A person with autoimmune thyroiditis (AT) is more likely to develop another autoimmune disease. However, the vast majority of patients will only develop thyroiditis. There are many symptoms associated with AT. Some people experience a swollen, enlarged thyroid gland. Other people may experience a decrease in their thyroid's ability to produce thyroid hormones. In many cases, the thyroid may not have enough hormones to meet the body's demands.
Hashimoto's thyroiditis is an autoimmune disease that causes an enlargement of the thyroid gland. The swelling causes the throat to feel full and can interfere with swallowing and breathing. It can also be painful. If left untreated, Hashimoto's thyroiditis can lead to the development of myxedema, a rare type of hypothyroidism. People with this condition are also more likely to develop other autoimmune disorders, including type 1 diabetes and rheumatoid arthritis. Symptoms of Hashimoto's thyroiditis may include a bulge in the neck, throat pain, difficulty swallowing, breathing, and speaking.
Hashimoto's thyroiditis can be diagnosed through laboratory tests. Your doctor will check your thyroid hormone levels and determine if treatment is necessary. If you have a low TSH level, you'll need to take a thyroid hormone supplement, such as Levothyroxine. The medication is usually taken for life, so monitoring your thyroid hormone levels regularly is important.
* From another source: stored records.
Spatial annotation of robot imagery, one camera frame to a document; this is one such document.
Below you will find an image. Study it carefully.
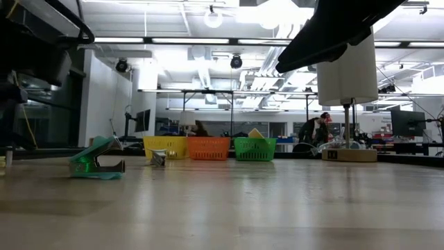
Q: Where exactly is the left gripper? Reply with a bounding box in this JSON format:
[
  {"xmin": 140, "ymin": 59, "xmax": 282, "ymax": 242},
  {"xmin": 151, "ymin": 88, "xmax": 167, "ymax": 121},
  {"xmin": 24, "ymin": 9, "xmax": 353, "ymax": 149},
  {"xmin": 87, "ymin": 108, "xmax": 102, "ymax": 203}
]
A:
[{"xmin": 0, "ymin": 82, "xmax": 29, "ymax": 106}]

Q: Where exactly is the teal staple remover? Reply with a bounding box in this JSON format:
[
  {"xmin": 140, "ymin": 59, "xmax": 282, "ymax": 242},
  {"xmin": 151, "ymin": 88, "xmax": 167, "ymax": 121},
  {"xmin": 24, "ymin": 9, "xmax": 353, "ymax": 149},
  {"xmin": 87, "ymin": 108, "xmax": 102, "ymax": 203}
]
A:
[{"xmin": 68, "ymin": 135, "xmax": 126, "ymax": 181}]

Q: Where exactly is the black monitor on stand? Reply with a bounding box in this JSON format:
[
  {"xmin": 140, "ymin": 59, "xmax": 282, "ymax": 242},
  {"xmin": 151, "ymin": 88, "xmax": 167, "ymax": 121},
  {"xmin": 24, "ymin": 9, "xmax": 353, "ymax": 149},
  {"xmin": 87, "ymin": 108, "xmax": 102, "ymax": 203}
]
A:
[{"xmin": 123, "ymin": 108, "xmax": 152, "ymax": 139}]

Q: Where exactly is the yellow plastic basket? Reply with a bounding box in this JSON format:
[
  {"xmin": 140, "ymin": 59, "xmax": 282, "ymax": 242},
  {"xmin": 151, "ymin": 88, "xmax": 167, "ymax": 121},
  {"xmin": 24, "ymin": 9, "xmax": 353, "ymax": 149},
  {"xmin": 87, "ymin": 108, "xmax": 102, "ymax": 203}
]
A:
[{"xmin": 143, "ymin": 135, "xmax": 190, "ymax": 160}]

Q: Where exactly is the small white shade lamp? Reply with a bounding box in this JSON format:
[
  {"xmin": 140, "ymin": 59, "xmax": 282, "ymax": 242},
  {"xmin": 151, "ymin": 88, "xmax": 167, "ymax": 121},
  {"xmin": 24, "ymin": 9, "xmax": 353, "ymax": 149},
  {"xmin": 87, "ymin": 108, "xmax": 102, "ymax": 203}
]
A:
[{"xmin": 178, "ymin": 110, "xmax": 197, "ymax": 136}]

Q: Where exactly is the person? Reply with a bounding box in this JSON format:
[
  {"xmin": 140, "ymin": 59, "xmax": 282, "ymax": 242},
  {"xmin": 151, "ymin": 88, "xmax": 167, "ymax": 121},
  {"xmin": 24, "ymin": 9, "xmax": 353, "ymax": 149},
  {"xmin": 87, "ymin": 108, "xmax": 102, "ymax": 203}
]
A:
[
  {"xmin": 189, "ymin": 119, "xmax": 210, "ymax": 138},
  {"xmin": 297, "ymin": 111, "xmax": 333, "ymax": 146}
]

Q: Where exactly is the orange plastic basket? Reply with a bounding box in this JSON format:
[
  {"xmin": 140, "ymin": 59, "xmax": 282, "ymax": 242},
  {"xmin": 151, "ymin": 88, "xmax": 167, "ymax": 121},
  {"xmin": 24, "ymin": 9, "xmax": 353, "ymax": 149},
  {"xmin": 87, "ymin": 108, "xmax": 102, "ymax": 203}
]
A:
[{"xmin": 187, "ymin": 136, "xmax": 232, "ymax": 161}]

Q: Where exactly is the round pendant ceiling light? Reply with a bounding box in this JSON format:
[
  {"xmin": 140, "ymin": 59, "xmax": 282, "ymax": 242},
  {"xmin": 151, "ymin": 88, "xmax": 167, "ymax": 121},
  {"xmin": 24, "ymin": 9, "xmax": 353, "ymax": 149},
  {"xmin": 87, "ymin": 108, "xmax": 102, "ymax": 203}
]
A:
[{"xmin": 203, "ymin": 5, "xmax": 223, "ymax": 29}]

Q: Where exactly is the green plastic basket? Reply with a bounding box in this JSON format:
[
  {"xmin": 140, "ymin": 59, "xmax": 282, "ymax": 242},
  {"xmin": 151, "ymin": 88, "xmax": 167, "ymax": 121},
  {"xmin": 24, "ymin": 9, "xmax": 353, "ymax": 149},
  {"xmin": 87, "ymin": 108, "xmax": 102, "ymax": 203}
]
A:
[{"xmin": 233, "ymin": 137, "xmax": 278, "ymax": 163}]

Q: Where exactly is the clear plastic bag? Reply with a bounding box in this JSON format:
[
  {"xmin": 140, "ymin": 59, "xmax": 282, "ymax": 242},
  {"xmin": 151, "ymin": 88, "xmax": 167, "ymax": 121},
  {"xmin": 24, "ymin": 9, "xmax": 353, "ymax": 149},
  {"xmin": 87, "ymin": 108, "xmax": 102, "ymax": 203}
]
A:
[{"xmin": 309, "ymin": 137, "xmax": 348, "ymax": 156}]

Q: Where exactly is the table lamp white shade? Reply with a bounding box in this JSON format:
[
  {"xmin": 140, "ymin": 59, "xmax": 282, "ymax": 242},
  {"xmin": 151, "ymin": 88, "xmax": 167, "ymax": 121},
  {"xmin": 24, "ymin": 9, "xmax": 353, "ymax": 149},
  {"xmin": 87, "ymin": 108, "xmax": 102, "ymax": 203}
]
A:
[{"xmin": 316, "ymin": 27, "xmax": 379, "ymax": 163}]

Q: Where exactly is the stack of coloured boxes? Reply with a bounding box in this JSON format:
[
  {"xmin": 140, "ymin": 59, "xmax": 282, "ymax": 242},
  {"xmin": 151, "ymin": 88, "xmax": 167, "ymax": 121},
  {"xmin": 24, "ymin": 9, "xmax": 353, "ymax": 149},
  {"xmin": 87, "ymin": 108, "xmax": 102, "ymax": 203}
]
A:
[{"xmin": 369, "ymin": 130, "xmax": 395, "ymax": 151}]

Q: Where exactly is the black computer monitor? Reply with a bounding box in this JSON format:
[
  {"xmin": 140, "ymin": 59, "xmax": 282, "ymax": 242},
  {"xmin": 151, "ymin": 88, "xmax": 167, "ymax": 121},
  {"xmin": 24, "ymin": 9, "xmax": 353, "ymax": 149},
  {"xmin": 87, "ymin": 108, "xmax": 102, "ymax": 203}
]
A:
[{"xmin": 391, "ymin": 109, "xmax": 427, "ymax": 138}]

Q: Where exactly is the black office desk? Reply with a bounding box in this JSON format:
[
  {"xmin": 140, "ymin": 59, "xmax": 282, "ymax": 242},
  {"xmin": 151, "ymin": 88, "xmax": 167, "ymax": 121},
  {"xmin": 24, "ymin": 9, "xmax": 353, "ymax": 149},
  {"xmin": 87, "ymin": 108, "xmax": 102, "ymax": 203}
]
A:
[{"xmin": 393, "ymin": 141, "xmax": 444, "ymax": 156}]

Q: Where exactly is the yellow extension cord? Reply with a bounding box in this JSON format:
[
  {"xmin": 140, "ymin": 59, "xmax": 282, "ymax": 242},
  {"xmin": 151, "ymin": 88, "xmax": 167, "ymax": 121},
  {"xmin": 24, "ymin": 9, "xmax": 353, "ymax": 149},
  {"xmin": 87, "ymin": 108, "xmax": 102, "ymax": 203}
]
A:
[{"xmin": 19, "ymin": 103, "xmax": 39, "ymax": 150}]

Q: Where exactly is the grey cylindrical post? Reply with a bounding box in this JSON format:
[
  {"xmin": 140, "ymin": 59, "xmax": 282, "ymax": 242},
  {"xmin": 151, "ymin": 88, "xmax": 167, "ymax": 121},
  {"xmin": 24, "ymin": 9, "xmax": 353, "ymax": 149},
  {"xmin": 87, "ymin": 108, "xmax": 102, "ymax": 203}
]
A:
[{"xmin": 4, "ymin": 145, "xmax": 15, "ymax": 167}]

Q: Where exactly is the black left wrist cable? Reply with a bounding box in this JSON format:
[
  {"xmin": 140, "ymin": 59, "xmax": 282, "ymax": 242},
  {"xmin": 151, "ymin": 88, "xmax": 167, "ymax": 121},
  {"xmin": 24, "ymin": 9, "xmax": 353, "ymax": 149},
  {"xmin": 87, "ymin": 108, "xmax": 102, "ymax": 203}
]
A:
[{"xmin": 44, "ymin": 0, "xmax": 96, "ymax": 46}]

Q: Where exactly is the black metal rack frame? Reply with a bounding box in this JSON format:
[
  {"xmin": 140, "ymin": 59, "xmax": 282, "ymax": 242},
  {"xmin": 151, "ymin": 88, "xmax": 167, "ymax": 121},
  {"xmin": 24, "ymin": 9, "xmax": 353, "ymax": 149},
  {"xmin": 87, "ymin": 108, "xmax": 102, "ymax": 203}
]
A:
[{"xmin": 137, "ymin": 88, "xmax": 318, "ymax": 138}]
The causes of Graves' disease are not fully understood, but several clinical features and imaging techniques can help diagnose this condition. Several treatment options are available for people suffering from Graves' disease. Large volumes of clinical data support the decision-making process.
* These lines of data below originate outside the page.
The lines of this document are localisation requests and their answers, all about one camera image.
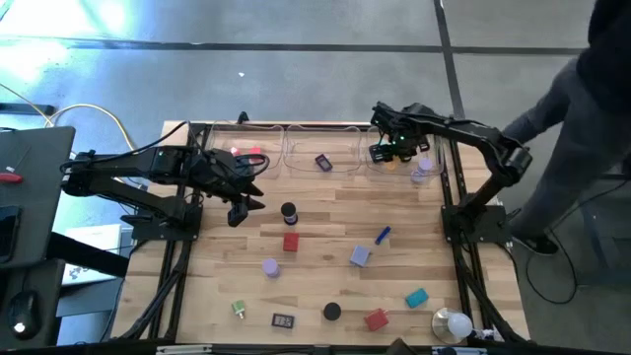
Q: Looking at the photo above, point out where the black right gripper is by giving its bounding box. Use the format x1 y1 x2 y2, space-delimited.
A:
369 103 431 164

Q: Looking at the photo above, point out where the black desk beam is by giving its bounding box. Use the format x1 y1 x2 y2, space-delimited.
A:
46 230 130 278

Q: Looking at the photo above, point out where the clear plastic bin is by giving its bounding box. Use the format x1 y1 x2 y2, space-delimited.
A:
206 120 286 177
284 121 365 174
363 121 445 178

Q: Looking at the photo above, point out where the red-handled screwdriver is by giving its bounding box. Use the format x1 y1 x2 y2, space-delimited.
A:
0 146 34 185

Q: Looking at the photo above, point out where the teal box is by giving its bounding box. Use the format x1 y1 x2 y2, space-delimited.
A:
404 288 430 310

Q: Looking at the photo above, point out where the black computer mouse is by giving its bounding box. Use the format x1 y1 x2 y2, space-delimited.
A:
7 290 40 341

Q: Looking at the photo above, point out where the lavender square box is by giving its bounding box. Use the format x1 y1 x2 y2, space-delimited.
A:
349 245 372 269

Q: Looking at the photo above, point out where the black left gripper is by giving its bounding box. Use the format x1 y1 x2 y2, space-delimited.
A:
196 150 266 228

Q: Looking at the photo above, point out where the black smartphone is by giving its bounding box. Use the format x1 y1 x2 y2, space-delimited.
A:
0 205 22 263

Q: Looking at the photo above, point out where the yellow power cable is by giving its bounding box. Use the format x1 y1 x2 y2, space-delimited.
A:
0 82 75 159
46 102 137 152

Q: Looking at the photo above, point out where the small purple hourglass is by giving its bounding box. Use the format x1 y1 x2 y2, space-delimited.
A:
410 156 435 185

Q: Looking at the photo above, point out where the white light bar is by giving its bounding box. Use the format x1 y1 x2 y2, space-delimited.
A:
432 346 488 355

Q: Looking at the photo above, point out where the large purple hourglass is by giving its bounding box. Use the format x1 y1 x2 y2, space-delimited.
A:
260 257 281 280

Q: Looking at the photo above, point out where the dark grey desk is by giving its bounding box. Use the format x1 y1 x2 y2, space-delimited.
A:
0 125 76 349

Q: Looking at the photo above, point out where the black floor cable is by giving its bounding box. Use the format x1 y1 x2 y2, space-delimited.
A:
523 231 579 305

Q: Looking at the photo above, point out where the white globe lamp silver base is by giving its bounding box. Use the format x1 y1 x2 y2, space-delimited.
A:
431 306 493 346

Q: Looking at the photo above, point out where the black flat bar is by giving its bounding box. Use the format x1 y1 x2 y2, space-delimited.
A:
0 103 55 116

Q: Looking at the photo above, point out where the white printed box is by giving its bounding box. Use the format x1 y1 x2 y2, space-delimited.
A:
61 222 135 288

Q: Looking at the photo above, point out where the black metal table frame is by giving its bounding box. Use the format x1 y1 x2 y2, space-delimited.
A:
115 121 528 346

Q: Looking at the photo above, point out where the red plug adapter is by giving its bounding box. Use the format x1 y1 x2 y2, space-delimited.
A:
363 308 390 333

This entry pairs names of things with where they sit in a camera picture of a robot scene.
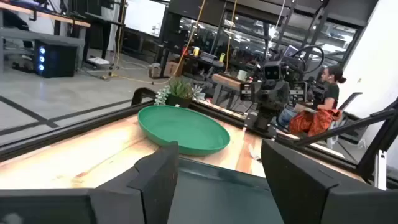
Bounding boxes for potted succulent plant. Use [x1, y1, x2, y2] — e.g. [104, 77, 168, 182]
[154, 77, 206, 108]

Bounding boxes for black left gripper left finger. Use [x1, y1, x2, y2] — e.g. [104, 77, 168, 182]
[88, 141, 180, 224]

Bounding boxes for yellow hanging cable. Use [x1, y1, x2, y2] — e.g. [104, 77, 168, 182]
[118, 0, 207, 85]

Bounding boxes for cardboard box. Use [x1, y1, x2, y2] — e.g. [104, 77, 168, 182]
[164, 61, 185, 78]

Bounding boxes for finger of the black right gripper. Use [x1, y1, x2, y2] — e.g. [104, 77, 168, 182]
[239, 82, 254, 102]
[290, 81, 308, 104]

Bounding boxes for black table frame rail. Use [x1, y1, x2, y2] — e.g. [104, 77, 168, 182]
[0, 100, 398, 187]

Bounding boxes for orange cloth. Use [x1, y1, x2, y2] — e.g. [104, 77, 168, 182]
[288, 108, 343, 138]

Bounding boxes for wooden workbench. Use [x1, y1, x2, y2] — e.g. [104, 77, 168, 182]
[0, 1, 91, 74]

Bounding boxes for black cable loop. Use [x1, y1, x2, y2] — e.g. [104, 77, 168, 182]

Graves' disease is an autoimmune disease. It is caused by circulating antibodies that mimic the thyroid-stimulating hormone (TSHR) effects. Although the exact cause is still unknown, genetics and environmental factors play a role.
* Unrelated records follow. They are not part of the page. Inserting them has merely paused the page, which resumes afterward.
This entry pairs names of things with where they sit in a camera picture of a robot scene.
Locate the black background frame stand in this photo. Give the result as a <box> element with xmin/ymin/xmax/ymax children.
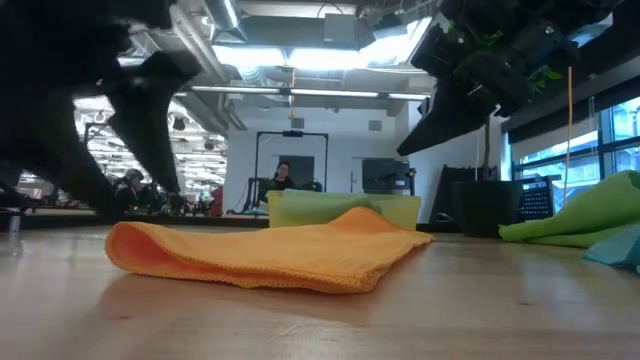
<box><xmin>254</xmin><ymin>130</ymin><xmax>330</xmax><ymax>201</ymax></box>
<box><xmin>83</xmin><ymin>122</ymin><xmax>116</xmax><ymax>149</ymax></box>

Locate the dark framed window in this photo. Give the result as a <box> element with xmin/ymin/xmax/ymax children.
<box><xmin>512</xmin><ymin>94</ymin><xmax>640</xmax><ymax>224</ymax></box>

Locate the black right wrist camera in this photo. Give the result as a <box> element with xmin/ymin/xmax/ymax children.
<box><xmin>409</xmin><ymin>22</ymin><xmax>474</xmax><ymax>79</ymax></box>

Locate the person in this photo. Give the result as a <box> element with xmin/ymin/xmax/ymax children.
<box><xmin>269</xmin><ymin>160</ymin><xmax>297</xmax><ymax>192</ymax></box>
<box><xmin>113</xmin><ymin>168</ymin><xmax>149</xmax><ymax>214</ymax></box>

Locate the black background machine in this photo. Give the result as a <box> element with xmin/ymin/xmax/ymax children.
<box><xmin>362</xmin><ymin>158</ymin><xmax>417</xmax><ymax>196</ymax></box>

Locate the black leaning panel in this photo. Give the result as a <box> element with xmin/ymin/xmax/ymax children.
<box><xmin>430</xmin><ymin>164</ymin><xmax>484</xmax><ymax>224</ymax></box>

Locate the orange microfiber towel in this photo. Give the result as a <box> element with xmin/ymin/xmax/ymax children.
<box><xmin>104</xmin><ymin>206</ymin><xmax>435</xmax><ymax>295</ymax></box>

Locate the green microfiber towel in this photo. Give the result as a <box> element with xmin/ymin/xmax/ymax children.
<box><xmin>498</xmin><ymin>169</ymin><xmax>640</xmax><ymax>250</ymax></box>

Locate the silver ventilation duct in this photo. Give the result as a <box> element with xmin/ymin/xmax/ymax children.
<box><xmin>169</xmin><ymin>0</ymin><xmax>249</xmax><ymax>136</ymax></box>

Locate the yellow hanging cord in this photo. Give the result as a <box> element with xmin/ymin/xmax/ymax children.
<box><xmin>562</xmin><ymin>64</ymin><xmax>574</xmax><ymax>207</ymax></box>

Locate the black perforated crate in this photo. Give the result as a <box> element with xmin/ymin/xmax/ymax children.
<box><xmin>517</xmin><ymin>175</ymin><xmax>561</xmax><ymax>224</ymax></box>

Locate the yellow translucent plastic bin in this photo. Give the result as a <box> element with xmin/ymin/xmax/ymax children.
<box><xmin>267</xmin><ymin>189</ymin><xmax>422</xmax><ymax>231</ymax></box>

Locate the long ceiling light strip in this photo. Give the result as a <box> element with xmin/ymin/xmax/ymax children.
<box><xmin>189</xmin><ymin>85</ymin><xmax>431</xmax><ymax>101</ymax></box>

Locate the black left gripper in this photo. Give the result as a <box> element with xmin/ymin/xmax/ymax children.
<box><xmin>0</xmin><ymin>24</ymin><xmax>202</xmax><ymax>217</ymax></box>

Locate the black plant pot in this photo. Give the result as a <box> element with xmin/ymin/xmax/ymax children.
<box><xmin>452</xmin><ymin>179</ymin><xmax>524</xmax><ymax>239</ymax></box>

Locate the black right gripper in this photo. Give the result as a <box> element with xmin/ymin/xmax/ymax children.
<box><xmin>397</xmin><ymin>22</ymin><xmax>579</xmax><ymax>156</ymax></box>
Lymphocytic thyroiditis is a thyroid gland disorder that often occurs in postpartum women. It can affect as many as 6% of women within 2-12 months after delivery. The condition's onset is often unprovoked, and the thyroid hormone levels return to normal after a short period. It is also associated with increased circulating anti-thyroid antibodies and type 1 diabetes. The resulting symptoms are typically characterized by transient hypothyroidism lasting two to eight weeks. The autoimmune component is thought to be the culprit.
Lymphocytic thyroiditis is an autoimmune disorder that affects the production of thyroid hormones. This condition is usually asymptomatic, and the symptoms are often overlooked until an examination is performed. Reduced thyroid function includes nervousness, easy fatigue, drowsiness, and insomnia. Sometimes the affected thyroid gland becomes enlarged and becomes nodular.
Drug-induced thyroiditis is often a side effect of a certain medication. Patients may experience pain around the thyroid that can be managed with ibuprofen or other drugs. However, in severe cases, steroids may be necessary. Radiation or chemotherapy treatment to the thyroid gland may also damage the thyroid gland. This can lead to either over or under-production of thyroid hormones. In either case, the condition can be permanent and require long-term treatment. On the other hand, infectious thyroiditis is usually caused by a bacterial infection. Children with this condition typically have a weakened immune system and a problem with developing the thyroid gland.
In addition to this, autoimmune thyroiditis may cause the thyroid to fail to function correctly. Therefore, patients who have this condition should be tested for the presence of thyroid antibodies. Thyroid ultrasounds are also useful to detect abnormalities in the thyroid. If either of these conditions is present, a follow-up evaluation will be necessary to treat the situation appropriately.